Choose EC2 when you need full control over the operating system, require specific hardware configurations, or run legacy applications that cannot be containerized. EC2 gives you the most flexibility at the cost of the most operational overhead.

Choose ECS when you want container orchestration without the complexity of Kubernetes. ECS integrates tightly with AWS services like ALB, CloudWatch, and IAM, making it a natural fit for teams already invested in AWS. Use Fargate launch type when you want serverless containers—AWS manages the EC2 fleet for you.

Choose EKS when your team knows Kubernetes and wants portability across cloud providers, or when you need Kubernetes-specific features like custom controllers, complex pod scheduling, or a broad ecosystem of third-party tools.

Choose Lambda when your workload is event-driven, short-running, or bursty. Lambda handles scaling automatically and charges only for execution time. If your function runs for hours continuously, EC2 or ECS is likely cheaper.

S3 Storage Class Selection

Use S3 Standard for frequently accessed data—hot storage for active workloads. Use S3 IA (Infrequent Access) for data that is accessed less than once per month but needs rapid access when needed. Use S3 Glacier for archival data that you need to retain but rarely access, with retrieval times of minutes to hours depending on the tier.

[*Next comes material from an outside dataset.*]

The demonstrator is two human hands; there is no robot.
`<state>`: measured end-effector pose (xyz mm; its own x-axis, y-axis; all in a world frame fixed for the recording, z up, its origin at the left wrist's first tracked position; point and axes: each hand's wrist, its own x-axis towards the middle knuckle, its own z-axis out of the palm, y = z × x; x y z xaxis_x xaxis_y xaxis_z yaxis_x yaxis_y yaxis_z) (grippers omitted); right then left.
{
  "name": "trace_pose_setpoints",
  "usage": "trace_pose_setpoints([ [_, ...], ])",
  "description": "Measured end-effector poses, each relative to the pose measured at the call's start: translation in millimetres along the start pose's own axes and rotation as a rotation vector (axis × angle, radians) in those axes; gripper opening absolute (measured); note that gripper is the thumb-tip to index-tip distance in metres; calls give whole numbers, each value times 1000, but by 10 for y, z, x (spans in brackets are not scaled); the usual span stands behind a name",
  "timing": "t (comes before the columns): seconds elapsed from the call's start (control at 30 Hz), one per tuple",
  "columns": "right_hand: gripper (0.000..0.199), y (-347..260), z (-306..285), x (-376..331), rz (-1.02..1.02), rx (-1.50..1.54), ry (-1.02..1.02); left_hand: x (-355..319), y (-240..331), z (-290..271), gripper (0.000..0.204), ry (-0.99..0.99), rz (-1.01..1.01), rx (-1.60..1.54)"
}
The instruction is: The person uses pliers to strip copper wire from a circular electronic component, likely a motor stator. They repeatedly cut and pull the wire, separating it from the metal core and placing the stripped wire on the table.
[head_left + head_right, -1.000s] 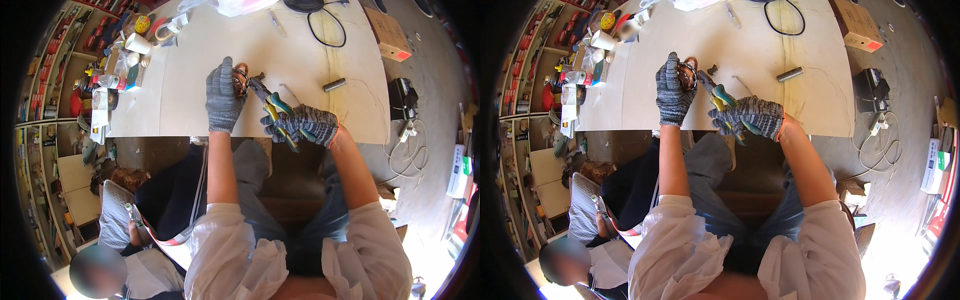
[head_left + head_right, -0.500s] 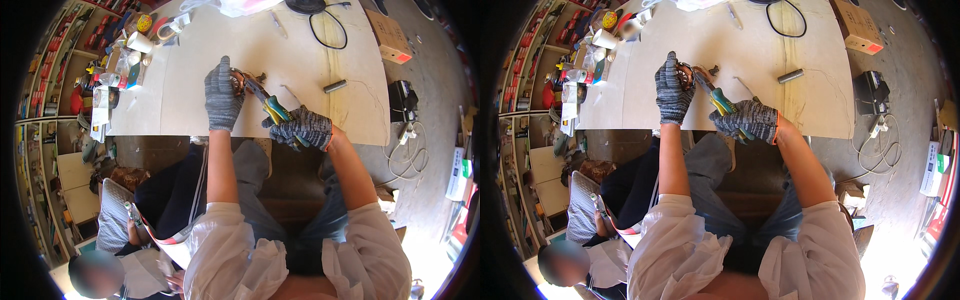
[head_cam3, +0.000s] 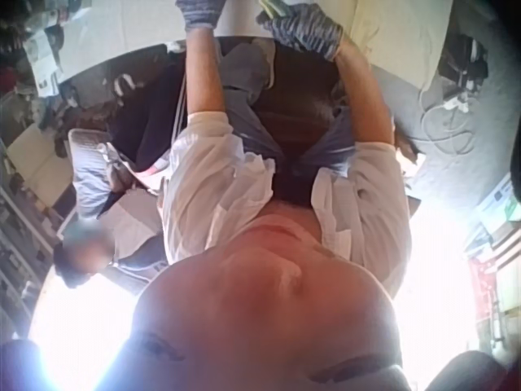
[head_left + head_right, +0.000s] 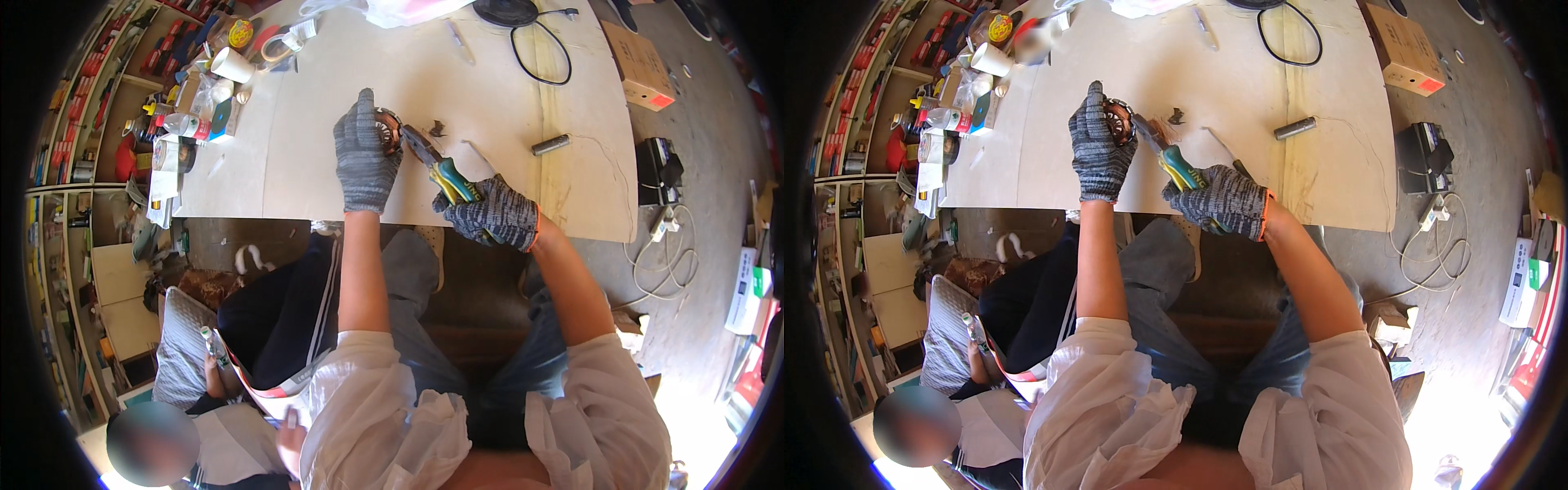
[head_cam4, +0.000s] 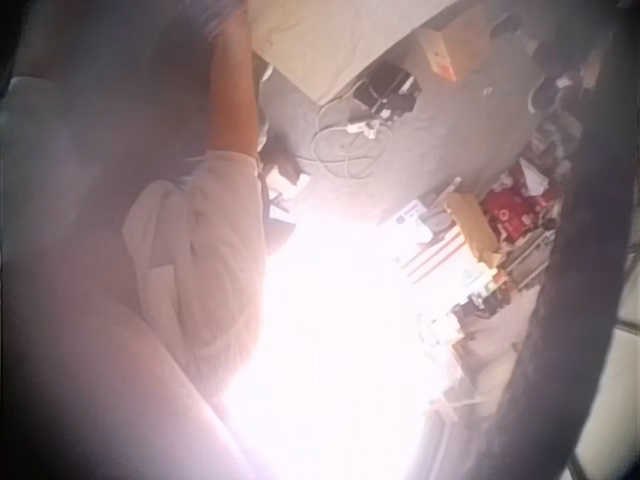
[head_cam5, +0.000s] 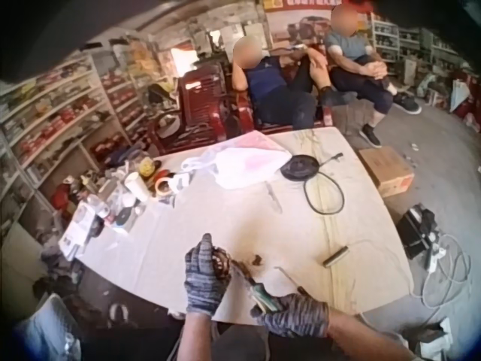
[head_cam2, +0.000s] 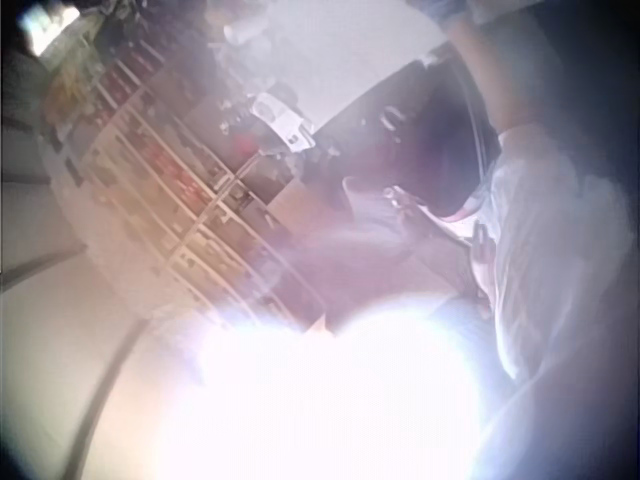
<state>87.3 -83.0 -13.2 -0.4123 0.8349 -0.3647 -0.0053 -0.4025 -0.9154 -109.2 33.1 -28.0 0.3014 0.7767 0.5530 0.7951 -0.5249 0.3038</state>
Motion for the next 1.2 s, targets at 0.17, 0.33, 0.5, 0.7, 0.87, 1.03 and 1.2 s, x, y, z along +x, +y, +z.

AWS Multi-Account Architecture

AWS resources are deployed to specific geographic regions, and regions are independent of each other. Each region has multiple availability zones (AZs)—physically separate data centers with independent power, networking, and cooling. Deploying across multiple AZs protects against single-datacenter failures.

# List available regions
aws ec2 describe-regions --output table

# Get current region
aws configure get region

Account structure shapes your AWS environment. Organizations use consolidated billing to manage multiple accounts under a single payer. Common patterns include separate accounts per environment (dev, staging, production), per team, or per application domain.

Organization
├── Management Account (billing, SCPs)
├── Security Account (GuardDuty, Security Hub)
├── Dev Account
├── Staging Account
└── Production Account

Service Control Policies (SCPs) at the organization level restrict what can be done in member accounts. This enforces guardrails without managing IAM in every account.

flowchart TD
    A[AWS Organization] --> B[Management Account]
    A --> C[Security Account]
    A --> D[Dev Account]
    A --> E[Staging Account]
    A --> F[Production Account]
    C --> G[GuardDuty]
    C --> H[Security Hub]
    D --> I[Dev VPC]
    E --> J[Staging VPC]
    F --> K[Production VPC]
    K --> L[ALB]
    L --> M[EKS Cluster]
    M --> N[ECS Tasks]
    N --> O[S3 Artifacts]

EC2 Instance Types and ASGs

EC2 provides virtual machines in the cloud. Instance types determine the CPU, memory, storage, and networking capacity. The naming pattern is family, generation, and size—for example, t3.micro is a burstable general purpose instance, third generation, micro size.

# Launch an EC2 instance
aws ec2 run-instances \
  --image-id ami-0c55b159cbfafe1f0 \
  --instance-type t3.micro \
  --key-name my-key-pair \
  --security-group-ids sg-0123456789abcdef0 \
  --subnet-id subnet-0123456789abcdef0

# Describe instance status
aws ec2 describe-instance-status --instance-ids i-0abcdef1234567890

Auto Scaling Groups (ASGs) automatically adjust capacity based on demand. You define minimum, maximum, and desired capacity, along with scaling policies that trigger adjustments based on metrics like CPU utilization or request count.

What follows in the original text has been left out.